• [EXERCISE PROMPT]: Wherever the listing has a line with the string "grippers", copy that line out.

• [GIVEN INFORMATION]:
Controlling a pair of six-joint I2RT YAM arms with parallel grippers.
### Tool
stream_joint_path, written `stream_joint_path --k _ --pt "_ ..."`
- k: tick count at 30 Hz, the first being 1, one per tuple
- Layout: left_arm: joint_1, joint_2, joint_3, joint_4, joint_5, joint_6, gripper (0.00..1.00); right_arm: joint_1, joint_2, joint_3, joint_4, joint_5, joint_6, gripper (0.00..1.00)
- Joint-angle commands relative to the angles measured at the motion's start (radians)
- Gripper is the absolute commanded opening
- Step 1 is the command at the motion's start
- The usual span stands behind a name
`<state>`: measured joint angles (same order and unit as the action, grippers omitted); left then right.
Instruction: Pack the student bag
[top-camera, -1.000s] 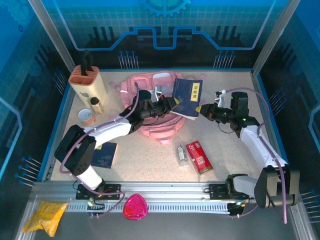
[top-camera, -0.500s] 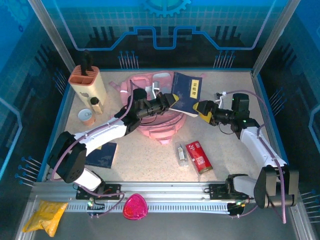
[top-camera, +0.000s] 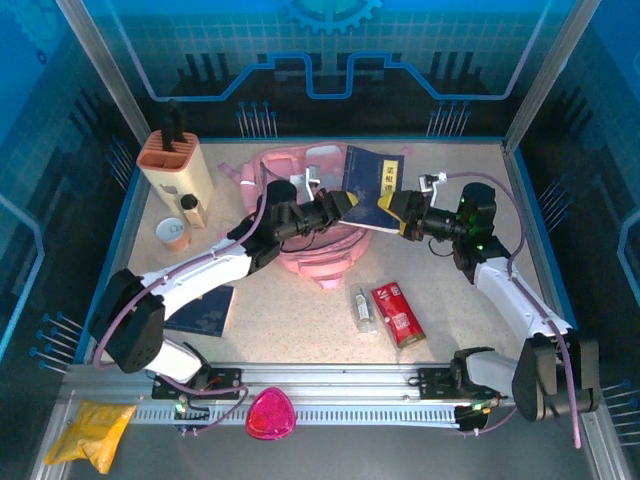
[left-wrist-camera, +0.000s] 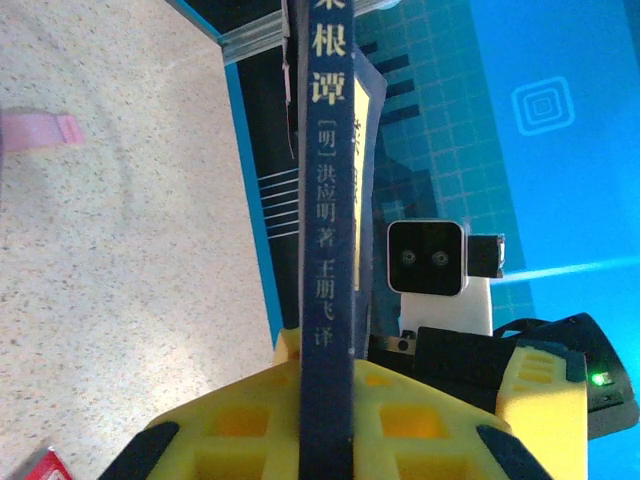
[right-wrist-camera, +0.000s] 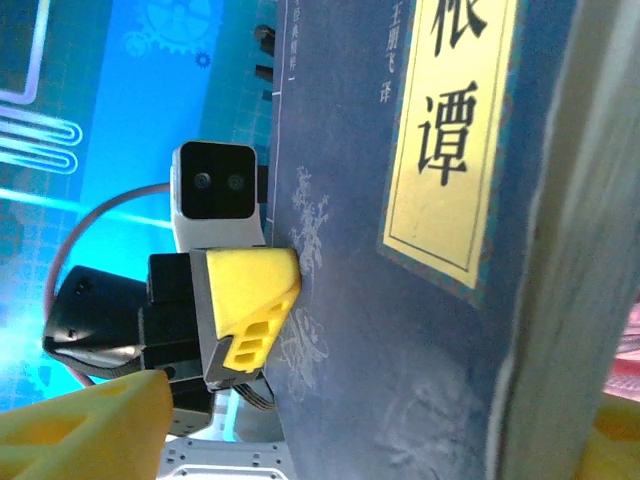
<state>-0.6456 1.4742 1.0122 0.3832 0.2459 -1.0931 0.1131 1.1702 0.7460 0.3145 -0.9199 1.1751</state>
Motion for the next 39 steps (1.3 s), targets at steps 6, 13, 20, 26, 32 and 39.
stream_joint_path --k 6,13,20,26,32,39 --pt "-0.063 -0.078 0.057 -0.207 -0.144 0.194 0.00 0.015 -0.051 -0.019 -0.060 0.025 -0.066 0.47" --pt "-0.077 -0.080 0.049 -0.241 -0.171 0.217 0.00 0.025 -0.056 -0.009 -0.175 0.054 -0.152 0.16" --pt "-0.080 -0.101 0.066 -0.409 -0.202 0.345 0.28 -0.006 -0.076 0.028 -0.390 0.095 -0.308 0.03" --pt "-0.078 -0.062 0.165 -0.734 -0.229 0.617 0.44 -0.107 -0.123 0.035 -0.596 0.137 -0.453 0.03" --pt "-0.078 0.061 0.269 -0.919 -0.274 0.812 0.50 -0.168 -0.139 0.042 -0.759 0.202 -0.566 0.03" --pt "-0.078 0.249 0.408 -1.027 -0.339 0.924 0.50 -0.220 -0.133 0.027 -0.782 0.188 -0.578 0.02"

• [ANSWER FOR THIS EXERCISE]:
Controlling a pair of six-joint I2RT YAM arms with parallel grippers.
`<state>`: measured joint angles (same order and unit as the action, grippers omitted); left then right.

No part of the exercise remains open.